Repare-se finalmente que a taxa
de crescimento média da economia ficaria inteiramente ao sabor dos ventos e da
miopia do mercado. O governo renunciaria completamente ao investimento público
como instrumento indutor e coordenador das decisões dos agentes privados, com
vistas à sustentação de um crescimento mínimo, em horizonte temporal previsível,
compatível às demandas óbvias do sofrido povo brasileiro. Foi revelador que os
cenários de crescimento, da área de “planejamento” da época de Temer, para os
quatro anos seguintes, ficassem em torno de pífios 2% ao ano. Em seguida, Paulo Guedes apregoou esses números, os adotou
e, claro, radicalizou todo aquele
neoliberalismo. .
Sintoma claro do impasse causado
pelo esgotamento do “Teto” foi a recente declaração precipitada de Lula,
desatento à complexidade da questão, em crítica ao que chamou “a tal
estabilidade fiscal”. O próprio Lula, noutra passagem do mesmo discurso,
recordou a gestão fiscal equilibrada de seus mandatos.

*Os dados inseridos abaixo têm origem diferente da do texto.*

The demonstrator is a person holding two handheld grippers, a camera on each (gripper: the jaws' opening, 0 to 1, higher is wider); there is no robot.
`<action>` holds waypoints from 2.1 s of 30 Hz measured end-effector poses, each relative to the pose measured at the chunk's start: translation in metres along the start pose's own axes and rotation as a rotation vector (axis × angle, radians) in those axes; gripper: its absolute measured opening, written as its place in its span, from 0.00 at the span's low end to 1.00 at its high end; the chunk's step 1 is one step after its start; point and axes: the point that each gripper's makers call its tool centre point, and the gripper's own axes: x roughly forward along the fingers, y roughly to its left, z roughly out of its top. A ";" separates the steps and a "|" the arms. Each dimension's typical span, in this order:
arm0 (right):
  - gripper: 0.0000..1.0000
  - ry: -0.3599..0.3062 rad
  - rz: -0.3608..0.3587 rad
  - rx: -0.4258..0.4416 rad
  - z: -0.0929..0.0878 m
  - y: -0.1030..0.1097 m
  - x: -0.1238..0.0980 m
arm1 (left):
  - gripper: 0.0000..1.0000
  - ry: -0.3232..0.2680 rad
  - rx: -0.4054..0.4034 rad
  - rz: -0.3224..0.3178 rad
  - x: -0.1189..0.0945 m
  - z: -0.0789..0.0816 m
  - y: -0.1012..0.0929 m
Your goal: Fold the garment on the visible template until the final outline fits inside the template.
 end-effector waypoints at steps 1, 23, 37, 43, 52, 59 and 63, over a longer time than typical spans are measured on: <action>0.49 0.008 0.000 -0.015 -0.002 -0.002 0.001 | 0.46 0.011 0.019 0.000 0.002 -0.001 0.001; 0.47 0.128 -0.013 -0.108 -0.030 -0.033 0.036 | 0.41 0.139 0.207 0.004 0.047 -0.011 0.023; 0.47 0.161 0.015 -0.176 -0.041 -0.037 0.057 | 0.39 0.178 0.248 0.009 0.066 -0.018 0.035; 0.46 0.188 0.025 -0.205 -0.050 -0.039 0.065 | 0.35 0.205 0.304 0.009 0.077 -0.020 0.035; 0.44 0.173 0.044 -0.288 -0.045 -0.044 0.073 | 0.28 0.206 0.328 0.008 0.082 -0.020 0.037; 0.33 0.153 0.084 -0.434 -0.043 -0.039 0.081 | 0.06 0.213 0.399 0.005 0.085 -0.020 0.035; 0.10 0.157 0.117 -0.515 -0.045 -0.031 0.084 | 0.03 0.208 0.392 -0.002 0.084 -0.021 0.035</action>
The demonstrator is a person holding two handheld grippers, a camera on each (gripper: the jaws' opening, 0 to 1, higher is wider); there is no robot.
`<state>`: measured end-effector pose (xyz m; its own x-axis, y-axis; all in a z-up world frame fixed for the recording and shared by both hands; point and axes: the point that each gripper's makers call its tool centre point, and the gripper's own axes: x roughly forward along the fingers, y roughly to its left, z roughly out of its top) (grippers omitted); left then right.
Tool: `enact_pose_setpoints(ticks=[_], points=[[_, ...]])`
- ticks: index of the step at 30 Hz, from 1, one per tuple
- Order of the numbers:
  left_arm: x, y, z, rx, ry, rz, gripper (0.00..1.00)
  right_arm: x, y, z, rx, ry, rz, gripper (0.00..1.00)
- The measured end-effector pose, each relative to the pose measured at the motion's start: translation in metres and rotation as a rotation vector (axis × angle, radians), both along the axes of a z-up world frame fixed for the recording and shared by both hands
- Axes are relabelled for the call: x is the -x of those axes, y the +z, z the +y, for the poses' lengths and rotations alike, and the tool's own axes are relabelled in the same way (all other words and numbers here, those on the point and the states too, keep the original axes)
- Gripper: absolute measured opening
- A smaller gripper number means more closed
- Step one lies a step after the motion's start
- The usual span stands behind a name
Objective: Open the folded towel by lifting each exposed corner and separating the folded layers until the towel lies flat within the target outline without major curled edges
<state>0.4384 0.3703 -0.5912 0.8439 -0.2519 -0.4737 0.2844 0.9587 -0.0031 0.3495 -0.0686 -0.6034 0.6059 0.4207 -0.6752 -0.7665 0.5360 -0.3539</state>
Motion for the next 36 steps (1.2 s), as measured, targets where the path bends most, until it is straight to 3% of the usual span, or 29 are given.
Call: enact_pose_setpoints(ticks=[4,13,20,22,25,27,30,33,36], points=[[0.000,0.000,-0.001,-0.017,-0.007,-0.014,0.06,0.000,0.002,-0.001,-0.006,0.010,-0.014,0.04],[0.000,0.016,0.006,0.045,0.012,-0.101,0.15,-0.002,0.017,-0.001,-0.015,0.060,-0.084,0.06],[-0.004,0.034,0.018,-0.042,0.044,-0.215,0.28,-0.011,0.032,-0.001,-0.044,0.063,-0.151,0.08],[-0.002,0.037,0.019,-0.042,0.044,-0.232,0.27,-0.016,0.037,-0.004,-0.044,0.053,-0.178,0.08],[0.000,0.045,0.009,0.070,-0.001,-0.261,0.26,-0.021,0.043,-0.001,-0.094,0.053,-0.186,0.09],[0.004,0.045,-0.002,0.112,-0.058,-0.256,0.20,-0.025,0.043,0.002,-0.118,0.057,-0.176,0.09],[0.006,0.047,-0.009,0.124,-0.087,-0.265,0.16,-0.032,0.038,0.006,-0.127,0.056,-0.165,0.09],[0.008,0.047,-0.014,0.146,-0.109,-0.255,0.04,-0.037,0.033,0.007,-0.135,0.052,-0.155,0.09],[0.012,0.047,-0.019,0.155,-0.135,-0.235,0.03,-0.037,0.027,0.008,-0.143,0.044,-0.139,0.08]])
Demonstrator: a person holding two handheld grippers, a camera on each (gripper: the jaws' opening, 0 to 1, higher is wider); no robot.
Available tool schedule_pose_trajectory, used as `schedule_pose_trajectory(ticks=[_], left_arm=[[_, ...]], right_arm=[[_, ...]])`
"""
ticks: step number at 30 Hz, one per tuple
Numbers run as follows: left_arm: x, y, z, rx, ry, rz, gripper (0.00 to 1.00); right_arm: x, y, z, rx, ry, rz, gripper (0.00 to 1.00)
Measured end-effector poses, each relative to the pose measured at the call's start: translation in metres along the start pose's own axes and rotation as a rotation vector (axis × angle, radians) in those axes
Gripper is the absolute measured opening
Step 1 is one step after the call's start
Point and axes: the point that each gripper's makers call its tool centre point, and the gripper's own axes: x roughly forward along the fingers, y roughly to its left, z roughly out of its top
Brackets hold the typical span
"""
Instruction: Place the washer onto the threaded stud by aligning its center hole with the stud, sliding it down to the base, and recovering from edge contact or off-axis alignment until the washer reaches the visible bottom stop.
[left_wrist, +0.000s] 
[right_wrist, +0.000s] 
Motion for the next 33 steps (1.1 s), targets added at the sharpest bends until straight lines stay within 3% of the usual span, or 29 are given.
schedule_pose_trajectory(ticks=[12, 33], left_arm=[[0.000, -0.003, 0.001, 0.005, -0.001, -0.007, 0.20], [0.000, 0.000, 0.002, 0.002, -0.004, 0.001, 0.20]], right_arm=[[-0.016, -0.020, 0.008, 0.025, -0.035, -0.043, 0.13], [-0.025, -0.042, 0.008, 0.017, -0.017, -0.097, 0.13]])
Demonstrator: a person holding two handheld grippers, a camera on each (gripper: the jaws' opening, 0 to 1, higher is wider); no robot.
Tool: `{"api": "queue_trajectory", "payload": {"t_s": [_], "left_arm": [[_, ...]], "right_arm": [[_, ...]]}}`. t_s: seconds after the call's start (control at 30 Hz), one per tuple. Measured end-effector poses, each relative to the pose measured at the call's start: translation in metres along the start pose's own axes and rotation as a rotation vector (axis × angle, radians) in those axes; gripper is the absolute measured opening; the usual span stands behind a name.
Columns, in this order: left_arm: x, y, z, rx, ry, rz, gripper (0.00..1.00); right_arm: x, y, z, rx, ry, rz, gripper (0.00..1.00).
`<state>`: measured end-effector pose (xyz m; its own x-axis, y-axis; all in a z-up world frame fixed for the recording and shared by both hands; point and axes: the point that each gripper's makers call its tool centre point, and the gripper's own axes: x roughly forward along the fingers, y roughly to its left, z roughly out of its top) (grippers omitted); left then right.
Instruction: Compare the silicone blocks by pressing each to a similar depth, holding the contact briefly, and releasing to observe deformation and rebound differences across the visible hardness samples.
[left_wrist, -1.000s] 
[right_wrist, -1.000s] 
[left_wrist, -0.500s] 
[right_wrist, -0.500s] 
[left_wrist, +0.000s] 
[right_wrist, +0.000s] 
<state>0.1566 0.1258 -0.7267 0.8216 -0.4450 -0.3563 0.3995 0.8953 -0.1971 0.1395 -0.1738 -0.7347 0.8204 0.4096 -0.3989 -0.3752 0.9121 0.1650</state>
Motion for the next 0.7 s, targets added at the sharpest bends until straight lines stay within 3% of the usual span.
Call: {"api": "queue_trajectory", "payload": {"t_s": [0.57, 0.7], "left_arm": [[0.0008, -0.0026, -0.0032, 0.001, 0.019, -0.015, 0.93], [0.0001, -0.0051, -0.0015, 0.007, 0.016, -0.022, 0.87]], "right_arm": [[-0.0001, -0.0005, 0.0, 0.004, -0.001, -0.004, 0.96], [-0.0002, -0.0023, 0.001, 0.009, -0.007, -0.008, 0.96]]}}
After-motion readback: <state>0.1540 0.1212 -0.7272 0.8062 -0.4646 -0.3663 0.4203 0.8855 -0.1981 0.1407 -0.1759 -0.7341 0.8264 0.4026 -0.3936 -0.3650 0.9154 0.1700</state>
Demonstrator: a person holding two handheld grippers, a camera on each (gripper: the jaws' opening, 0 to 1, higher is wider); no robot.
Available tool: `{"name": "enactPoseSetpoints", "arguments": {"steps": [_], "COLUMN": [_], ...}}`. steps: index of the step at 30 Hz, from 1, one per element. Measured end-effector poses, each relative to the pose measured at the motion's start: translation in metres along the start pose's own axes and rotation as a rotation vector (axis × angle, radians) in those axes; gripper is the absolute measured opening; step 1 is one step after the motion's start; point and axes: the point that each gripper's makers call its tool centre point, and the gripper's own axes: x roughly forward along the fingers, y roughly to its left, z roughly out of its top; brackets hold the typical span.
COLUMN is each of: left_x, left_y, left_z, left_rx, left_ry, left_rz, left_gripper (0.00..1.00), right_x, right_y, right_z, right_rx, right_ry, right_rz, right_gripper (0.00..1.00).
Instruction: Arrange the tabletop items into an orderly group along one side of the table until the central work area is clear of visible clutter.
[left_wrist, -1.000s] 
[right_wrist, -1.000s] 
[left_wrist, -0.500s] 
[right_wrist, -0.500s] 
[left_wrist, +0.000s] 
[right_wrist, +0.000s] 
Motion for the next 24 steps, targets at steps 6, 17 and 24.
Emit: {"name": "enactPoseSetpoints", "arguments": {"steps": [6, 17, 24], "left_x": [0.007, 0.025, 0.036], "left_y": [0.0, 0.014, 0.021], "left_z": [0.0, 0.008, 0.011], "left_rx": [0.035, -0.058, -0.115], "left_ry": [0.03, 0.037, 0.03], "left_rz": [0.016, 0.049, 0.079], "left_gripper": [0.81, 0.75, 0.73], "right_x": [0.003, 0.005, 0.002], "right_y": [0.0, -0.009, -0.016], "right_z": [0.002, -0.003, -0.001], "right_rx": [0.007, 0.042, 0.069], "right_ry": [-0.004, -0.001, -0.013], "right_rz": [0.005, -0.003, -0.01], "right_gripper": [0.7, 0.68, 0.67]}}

Por linhas tortas, em defesa de
Lula, próceres do PT apressaram-se em levantar o verdadeiro problema, que é o
de um novo arcabouço institucional e legal para a política econômica. Ou seja,
apresentando o "motivo justo" da frase de Lula.
A começar pelo nível técnico, o
debate necessário teria tudo pra induzir a convergência de economistas liberais
e intervencionistas, num clima de crítica e colaboração, sobre o grau de
intervenção do Estado, diante dos desafios objetivos desses novos tempos. Claro
que nem todos os liberais aceitariam. Ou
melhor, os mais "ortodoxos" em macroeconomia, numa negociação, teriam
que avançar para um consenso. Mas ressalte-se, mesmo entre os liberais
declarados, há quem esteja muito à frente do “mainstream” do pensamento macroeconômico ortodoxo, e neste sentido
podendo trazer contribuições críticas, férteis e decisivas.
Ao se precipitarem, os próceres
petistas embaralharam as cartas, sofismaram, misturando a defesa da frase
infeliz de Lula com uma questão político-institucional estratégica, com aquilo
que precisa passar por um grande acordo nacional, a ser construído em prazo
além da presente legislatura a se encerrar em dezembro próximo.
Agora o ambiente se
radicalizou, a desconfiança voltou. O PT e outros optaram por defender
atacando, atirando nos “humores do
mercado".
Mas Lula, como é de conhecimento
público, está mesmo é de conversa com Trabuco, chefão do Bradesco... O risco é
repetir 2003, entregando tudo ao "mercado" (naquela ocasião, com Palocci,
Meirelles, etc) e "comprando" os "trezentos picaretas" de
sempre (a turma do Orçamento Secreto, etc).
Assim, estamos sob o risco de
perdermos a oportunidade de reformas estruturais negociadas, num bloco além da
centro-esquerda. Pois a burguesia e a direita democrática – a bem dizer - detestam crise social.
Com
esta crise todos perdemos. Quem ganha é o bolsonarismo.